I haven't written much for a lot of reasons. I feel like Clint uses my blog against me sometimes. That's not what it was meant for and it's hard to be open and honest knowing he's going to judge me for something I put in here. That sucks because there's a lot I want to tell you...


I also struggle with how to deal with you now. I know you check in because you care. I wrote that last Wednesday. Ironically after I wrote that you stopped checking snap chat. I don't think you even read that post.... Guess it was just bad timing on my part. Either way it's frustrating to me. I give you such an opening to see into my life yet if I was to reach out to you just to see how you're doing I'd be met with silence. I can't handle that imbalance. If you want to be a part of my life then be a part of it... Don't just be a ghost that I talk to but never really have a relationship with.


I still love you and I'll always carry you with me. You're still the voice in my head. But it's become too painful to keep daily feeling your rejection. It's not just your leaving, its how you left, how you continue to stay away despite everything I've gone through. It makes me feel like I'm nothing to you... Like you never really loved me. How can you see all that you've seen and stay silent? 
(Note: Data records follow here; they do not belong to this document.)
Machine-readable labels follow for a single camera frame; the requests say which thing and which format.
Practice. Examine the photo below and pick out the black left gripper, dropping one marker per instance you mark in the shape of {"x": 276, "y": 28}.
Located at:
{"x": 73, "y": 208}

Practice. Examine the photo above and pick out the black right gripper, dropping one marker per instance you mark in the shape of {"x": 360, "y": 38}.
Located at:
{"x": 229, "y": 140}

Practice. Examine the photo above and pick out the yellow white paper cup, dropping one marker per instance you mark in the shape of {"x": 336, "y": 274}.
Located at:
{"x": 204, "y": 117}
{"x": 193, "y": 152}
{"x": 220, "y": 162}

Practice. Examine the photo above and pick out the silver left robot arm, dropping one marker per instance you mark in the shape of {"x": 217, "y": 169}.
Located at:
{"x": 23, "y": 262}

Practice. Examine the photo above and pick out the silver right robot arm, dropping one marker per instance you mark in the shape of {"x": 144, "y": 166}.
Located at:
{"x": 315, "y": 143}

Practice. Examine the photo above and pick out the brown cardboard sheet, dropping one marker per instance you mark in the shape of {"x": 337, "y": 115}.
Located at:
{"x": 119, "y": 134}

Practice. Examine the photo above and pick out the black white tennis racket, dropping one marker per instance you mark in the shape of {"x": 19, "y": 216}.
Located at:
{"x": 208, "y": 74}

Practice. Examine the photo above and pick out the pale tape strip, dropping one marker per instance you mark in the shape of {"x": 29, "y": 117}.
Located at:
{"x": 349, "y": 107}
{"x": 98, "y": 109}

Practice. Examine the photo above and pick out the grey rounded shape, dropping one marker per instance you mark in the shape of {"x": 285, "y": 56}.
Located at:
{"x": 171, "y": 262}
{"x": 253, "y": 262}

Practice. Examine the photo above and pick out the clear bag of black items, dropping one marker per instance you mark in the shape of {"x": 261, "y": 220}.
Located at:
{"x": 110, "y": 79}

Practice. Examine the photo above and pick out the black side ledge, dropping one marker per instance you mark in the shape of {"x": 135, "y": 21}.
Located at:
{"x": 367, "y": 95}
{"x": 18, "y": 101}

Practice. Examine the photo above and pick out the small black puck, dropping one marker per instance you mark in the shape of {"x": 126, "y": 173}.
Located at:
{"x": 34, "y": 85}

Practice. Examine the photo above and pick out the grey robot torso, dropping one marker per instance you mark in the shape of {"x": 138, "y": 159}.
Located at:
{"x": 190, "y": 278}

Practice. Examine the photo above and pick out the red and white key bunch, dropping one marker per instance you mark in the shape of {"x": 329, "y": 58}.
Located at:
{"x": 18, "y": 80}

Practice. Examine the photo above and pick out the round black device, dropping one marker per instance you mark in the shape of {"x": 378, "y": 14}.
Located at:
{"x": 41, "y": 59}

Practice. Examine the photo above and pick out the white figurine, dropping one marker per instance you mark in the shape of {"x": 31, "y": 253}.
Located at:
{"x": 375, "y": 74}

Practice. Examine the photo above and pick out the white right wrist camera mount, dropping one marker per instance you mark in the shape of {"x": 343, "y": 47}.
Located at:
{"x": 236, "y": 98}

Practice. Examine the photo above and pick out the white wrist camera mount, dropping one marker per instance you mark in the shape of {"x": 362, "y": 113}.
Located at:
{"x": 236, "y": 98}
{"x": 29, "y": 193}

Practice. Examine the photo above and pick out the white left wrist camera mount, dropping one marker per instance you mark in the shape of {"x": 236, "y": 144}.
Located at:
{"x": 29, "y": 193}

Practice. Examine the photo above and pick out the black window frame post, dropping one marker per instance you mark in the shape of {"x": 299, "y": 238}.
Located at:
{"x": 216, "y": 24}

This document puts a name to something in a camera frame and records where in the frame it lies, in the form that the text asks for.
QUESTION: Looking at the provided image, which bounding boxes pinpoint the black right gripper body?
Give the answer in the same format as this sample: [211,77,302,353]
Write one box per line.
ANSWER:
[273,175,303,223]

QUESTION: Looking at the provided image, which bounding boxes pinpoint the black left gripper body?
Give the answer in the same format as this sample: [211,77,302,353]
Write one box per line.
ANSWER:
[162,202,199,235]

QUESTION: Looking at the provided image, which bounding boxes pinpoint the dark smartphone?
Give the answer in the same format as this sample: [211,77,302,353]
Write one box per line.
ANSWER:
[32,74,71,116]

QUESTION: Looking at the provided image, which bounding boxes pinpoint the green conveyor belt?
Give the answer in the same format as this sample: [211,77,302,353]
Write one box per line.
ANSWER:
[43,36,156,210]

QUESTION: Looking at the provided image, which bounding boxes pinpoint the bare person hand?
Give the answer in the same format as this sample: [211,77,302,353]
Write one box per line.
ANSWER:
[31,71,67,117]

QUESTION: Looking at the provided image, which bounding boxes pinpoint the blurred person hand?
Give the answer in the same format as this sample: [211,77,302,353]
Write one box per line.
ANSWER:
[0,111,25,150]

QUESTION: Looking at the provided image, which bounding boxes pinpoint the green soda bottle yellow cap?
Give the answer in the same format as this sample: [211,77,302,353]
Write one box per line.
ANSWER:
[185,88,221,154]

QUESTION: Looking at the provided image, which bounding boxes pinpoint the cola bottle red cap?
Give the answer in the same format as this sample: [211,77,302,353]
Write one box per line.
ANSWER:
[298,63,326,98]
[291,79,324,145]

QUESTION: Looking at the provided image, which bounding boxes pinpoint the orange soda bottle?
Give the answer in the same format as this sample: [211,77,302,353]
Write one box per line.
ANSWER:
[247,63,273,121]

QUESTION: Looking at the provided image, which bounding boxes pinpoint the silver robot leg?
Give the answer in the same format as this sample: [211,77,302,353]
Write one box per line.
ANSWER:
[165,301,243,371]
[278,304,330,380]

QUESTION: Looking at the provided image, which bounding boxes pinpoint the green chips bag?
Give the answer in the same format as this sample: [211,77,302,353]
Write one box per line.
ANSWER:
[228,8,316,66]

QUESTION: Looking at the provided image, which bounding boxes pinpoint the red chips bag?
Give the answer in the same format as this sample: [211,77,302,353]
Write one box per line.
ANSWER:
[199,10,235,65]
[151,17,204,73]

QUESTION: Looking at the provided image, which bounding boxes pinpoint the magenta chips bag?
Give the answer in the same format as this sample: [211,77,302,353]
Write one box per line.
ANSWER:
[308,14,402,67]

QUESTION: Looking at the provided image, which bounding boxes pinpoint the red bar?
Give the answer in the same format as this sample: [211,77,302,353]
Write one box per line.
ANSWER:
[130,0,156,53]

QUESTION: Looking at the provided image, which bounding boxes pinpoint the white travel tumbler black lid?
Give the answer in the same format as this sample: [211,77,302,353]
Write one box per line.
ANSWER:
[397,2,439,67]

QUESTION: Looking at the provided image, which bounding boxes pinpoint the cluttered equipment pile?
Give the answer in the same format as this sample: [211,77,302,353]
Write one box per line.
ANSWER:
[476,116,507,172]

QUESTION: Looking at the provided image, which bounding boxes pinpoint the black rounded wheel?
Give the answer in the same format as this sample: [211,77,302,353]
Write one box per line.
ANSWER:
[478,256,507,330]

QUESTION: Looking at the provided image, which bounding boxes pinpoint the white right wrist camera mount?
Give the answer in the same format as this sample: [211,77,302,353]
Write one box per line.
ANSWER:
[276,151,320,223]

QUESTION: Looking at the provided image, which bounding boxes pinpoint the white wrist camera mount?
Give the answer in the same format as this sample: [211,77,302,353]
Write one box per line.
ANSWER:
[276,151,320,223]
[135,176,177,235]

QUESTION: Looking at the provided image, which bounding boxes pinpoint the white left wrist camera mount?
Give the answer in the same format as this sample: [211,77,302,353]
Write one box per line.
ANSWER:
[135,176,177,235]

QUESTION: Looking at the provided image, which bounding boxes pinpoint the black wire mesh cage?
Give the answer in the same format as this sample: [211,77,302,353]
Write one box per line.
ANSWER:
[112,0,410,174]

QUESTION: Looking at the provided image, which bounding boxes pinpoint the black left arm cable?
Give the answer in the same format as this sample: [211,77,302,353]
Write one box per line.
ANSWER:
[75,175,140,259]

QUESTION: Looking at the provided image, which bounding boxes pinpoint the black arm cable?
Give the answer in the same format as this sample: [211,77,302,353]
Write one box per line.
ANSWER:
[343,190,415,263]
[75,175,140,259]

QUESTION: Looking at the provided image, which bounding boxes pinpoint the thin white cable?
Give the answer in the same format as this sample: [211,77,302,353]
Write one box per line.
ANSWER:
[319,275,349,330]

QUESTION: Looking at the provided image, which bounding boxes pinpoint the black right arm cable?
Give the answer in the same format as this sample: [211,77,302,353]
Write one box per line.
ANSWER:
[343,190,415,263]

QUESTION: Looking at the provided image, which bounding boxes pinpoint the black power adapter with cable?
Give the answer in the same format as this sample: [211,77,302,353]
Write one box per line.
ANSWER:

I know we're very different in how we behave in relationships but I would never do that. Regardless of the circumstances, I'd never leave someone I love to deal with that kind of pain alone.... Even if it meant sacrificing my own healing in the process. But I guess that's the difference we've always had. You were always willing to give up if things didn't make practical sense. For me...I keep fighting for the people I love even when it makes no practical sense to do so. I don't give up until it feels right to for everyone involved. 


I know I contributed to what happened with us and I'm trying to learn from that and do things differently moving forward. But I can't keep thinking that I'm the cause of every bad thing that's happened. I can't keep feeling like I can never love anyone and have me love them in return because I'm too much. I'm tired of feeling that way. I know I have my issues, we all do, but I have a lot to offer as well. Some people actually appreciate someone who loves as hard and deeply as I do. Those are the people I'll keep in my life from now on. No more trying to try to prove myself to people who only see what they want to see.


This is where I draw my strength now. Not from any one person but from the idea that I am capable of being loved just the way I am. You made me feel that way once... But not anymore. Your actions have demolished that now. I've had to rebuild that on my own. I've had to make myself stronger by believing in what I can be, despite how you made me feel.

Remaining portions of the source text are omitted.